» **What is needed**
Your answer is every line of the material below in which the string "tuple" occurs.

=-=-=-=-=

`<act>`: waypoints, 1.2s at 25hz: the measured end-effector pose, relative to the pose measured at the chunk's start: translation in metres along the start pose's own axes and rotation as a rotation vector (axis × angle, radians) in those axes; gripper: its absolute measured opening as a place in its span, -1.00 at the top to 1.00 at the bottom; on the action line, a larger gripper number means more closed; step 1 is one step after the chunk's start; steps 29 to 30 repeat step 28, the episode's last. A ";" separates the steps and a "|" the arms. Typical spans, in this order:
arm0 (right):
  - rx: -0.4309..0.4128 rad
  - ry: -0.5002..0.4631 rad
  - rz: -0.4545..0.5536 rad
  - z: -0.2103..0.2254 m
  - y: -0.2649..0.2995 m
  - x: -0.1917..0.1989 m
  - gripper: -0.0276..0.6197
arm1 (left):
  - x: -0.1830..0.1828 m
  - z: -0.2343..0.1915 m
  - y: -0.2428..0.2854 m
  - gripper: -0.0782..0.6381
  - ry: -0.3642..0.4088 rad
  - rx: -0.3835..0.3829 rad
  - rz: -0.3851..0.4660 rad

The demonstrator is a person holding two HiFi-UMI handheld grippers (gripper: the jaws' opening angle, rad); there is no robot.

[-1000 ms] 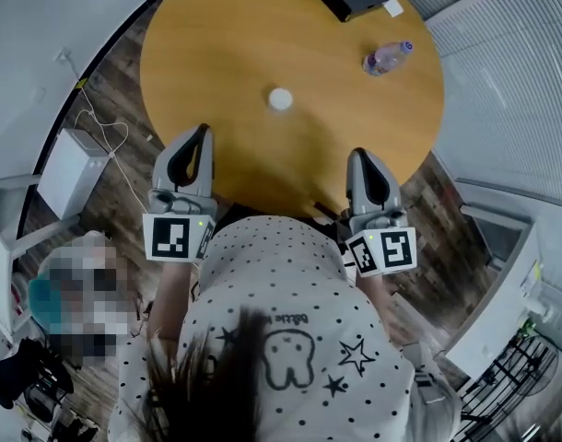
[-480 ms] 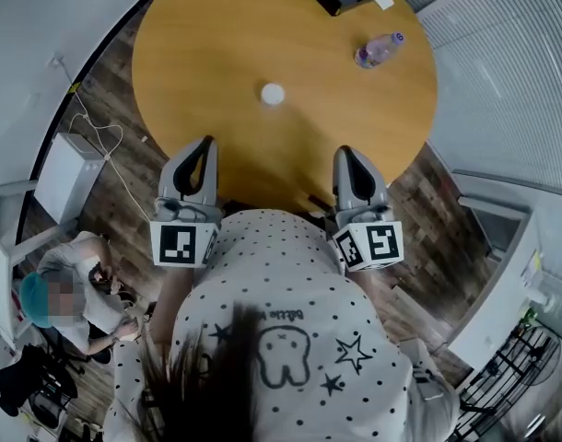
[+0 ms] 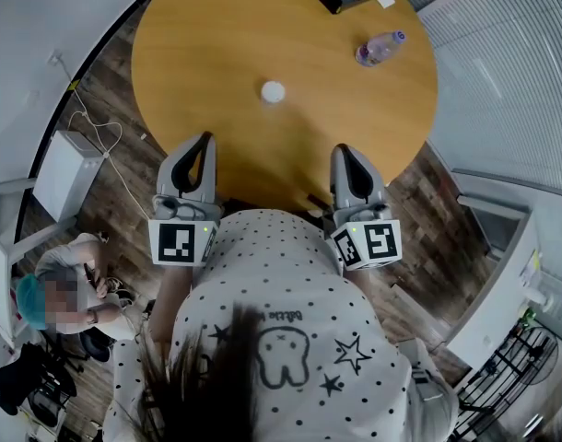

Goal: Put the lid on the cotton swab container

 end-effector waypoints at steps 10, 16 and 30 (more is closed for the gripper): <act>-0.012 -0.026 -0.018 -0.002 0.002 0.001 0.90 | 0.001 0.008 0.005 0.76 -0.014 0.022 0.007; -0.024 -0.033 -0.024 -0.005 0.003 0.000 0.90 | 0.001 0.015 0.007 0.76 -0.024 0.038 0.002; -0.025 -0.035 -0.039 -0.002 0.004 0.005 0.90 | 0.008 0.020 0.009 0.76 -0.030 0.044 -0.016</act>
Point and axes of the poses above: the fingertips, and each gripper's own axes: y forward along the fingers, z to its right, x out of its underside, the point moved 3 cm from there along -y, backward along the fingers, and after that the axes turned 5 degrees about -z, right-handed, at the moved point
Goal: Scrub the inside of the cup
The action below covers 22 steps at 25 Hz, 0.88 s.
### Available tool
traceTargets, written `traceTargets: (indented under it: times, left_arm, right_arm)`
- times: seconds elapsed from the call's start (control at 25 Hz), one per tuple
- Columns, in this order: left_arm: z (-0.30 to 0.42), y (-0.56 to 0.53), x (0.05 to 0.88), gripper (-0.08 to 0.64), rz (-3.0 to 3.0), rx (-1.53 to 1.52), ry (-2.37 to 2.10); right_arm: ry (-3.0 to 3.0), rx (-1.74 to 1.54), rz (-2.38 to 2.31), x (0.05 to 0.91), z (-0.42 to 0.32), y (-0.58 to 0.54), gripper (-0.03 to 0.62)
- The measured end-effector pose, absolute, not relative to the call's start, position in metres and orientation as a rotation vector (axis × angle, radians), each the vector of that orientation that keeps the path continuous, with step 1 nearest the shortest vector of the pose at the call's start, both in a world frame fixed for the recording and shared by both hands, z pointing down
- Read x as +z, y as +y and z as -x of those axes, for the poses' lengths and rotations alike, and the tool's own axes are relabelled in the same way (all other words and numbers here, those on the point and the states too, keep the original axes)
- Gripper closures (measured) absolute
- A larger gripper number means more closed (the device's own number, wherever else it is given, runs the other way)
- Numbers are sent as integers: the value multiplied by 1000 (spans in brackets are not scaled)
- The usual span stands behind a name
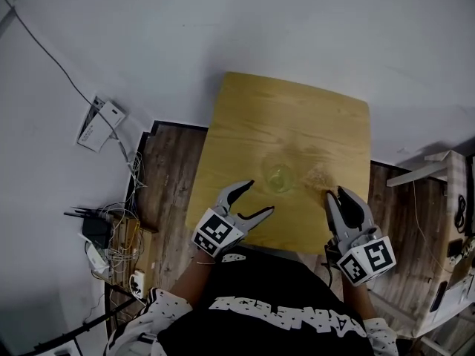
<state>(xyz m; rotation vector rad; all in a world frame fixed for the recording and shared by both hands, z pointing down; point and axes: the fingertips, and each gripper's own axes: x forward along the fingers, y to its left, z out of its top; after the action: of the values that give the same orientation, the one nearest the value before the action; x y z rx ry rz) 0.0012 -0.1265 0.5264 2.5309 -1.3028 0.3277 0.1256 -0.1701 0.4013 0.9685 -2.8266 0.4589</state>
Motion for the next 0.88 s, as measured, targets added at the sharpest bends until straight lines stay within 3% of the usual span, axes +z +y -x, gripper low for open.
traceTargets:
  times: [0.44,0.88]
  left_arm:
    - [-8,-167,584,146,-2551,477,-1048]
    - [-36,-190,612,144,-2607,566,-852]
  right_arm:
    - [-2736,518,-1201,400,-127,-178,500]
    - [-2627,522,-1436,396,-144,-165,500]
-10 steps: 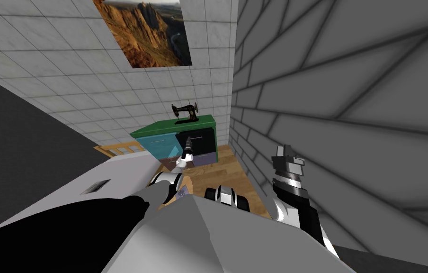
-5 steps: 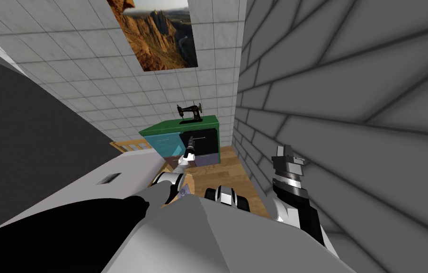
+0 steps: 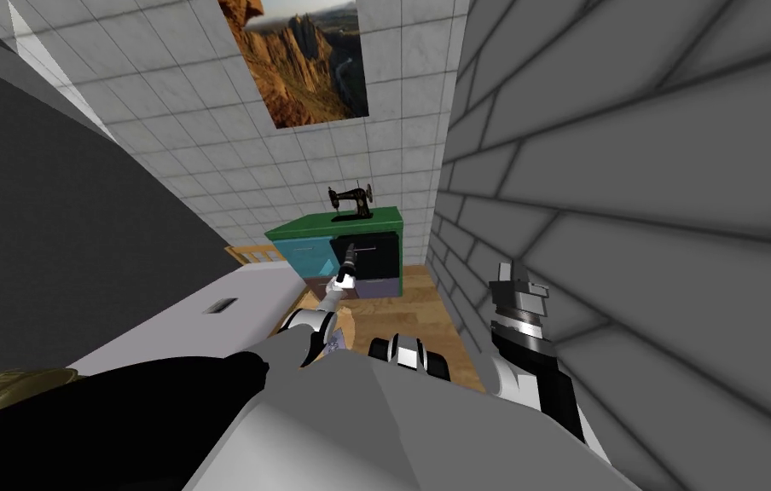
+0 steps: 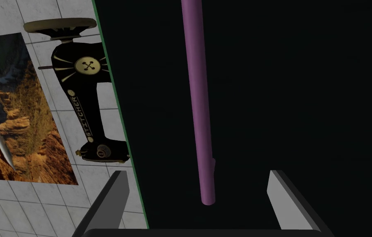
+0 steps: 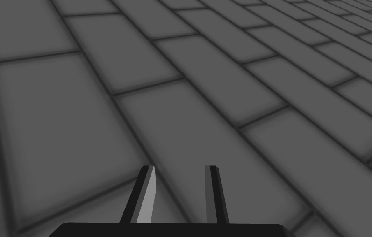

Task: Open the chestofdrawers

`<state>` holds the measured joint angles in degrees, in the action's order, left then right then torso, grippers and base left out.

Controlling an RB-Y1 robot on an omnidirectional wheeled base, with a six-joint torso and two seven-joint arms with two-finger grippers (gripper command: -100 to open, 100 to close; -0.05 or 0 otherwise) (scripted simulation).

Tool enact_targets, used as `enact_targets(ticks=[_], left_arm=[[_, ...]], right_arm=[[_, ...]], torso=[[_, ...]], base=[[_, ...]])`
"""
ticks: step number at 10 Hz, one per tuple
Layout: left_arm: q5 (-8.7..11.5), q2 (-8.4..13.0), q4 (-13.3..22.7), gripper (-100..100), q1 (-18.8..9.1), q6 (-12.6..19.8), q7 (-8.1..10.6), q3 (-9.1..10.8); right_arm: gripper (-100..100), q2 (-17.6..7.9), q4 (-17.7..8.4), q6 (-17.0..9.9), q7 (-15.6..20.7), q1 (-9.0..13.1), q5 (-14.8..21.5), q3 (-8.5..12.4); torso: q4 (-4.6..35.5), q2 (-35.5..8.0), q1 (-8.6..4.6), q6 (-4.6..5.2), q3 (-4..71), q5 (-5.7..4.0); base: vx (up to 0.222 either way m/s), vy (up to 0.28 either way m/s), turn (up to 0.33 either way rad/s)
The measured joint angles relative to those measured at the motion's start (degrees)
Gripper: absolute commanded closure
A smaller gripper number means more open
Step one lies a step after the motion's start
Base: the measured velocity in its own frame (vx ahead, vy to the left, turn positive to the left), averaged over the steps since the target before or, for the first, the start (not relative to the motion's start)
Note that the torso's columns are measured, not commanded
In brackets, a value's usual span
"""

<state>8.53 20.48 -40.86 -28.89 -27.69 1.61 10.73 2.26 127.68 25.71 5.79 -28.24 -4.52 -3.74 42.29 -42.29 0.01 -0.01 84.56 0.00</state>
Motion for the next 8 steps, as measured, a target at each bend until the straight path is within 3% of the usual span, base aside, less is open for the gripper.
enact_targets(ticks=[2,3,5,8], left_arm=[[-3.4,-1.3,-3.0,-100,0.8,1.4,2.41,-0.19],[-3.6,-1.3,-3.1,100,0.9,1.5,2.78,-0.21],[-2.0,-0.7,-2.2,100,0.9,1.0,1.74,-0.01],[3.2,1.0,0.2,100,0.8,-0.2,-1.94,0.33]], right_arm=[[0,0.0,0.0,0.0,0.0,0.0,0.0,0.0],[0,0.0,0.0,0.0,0.0,0.0,0.0,0.0],[0,0.0,0.0,0.0,0.0,0.0,0.0,0.0],[0,0.0,0.0,0.0,0.0,0.0,0.0,0.0]], torso=[[0.0,0.0,-0.01,0.0,0.0,0.0],[0.0,-0.1,0.01,0.07,-0.1,0.01],[0.1,-0.3,-0.04,0.17,-0.2,-0.01],[0.0,-0.1,-0.14,0.07,0.0,-0.05]], base=[[0.061,-0.02,0.168],[-0.016,0.003,-0.174],[-0.072,0.03,-0.269],[-0.102,0.031,-0.228]])
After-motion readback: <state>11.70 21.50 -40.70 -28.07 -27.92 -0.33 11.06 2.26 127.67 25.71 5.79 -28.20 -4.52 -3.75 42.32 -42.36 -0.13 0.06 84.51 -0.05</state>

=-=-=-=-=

» **Written response**
- times: seconds elapsed from the call's start (control at 25 Hz), one per tuple
ticks: step number at 10 Hz, one per tuple

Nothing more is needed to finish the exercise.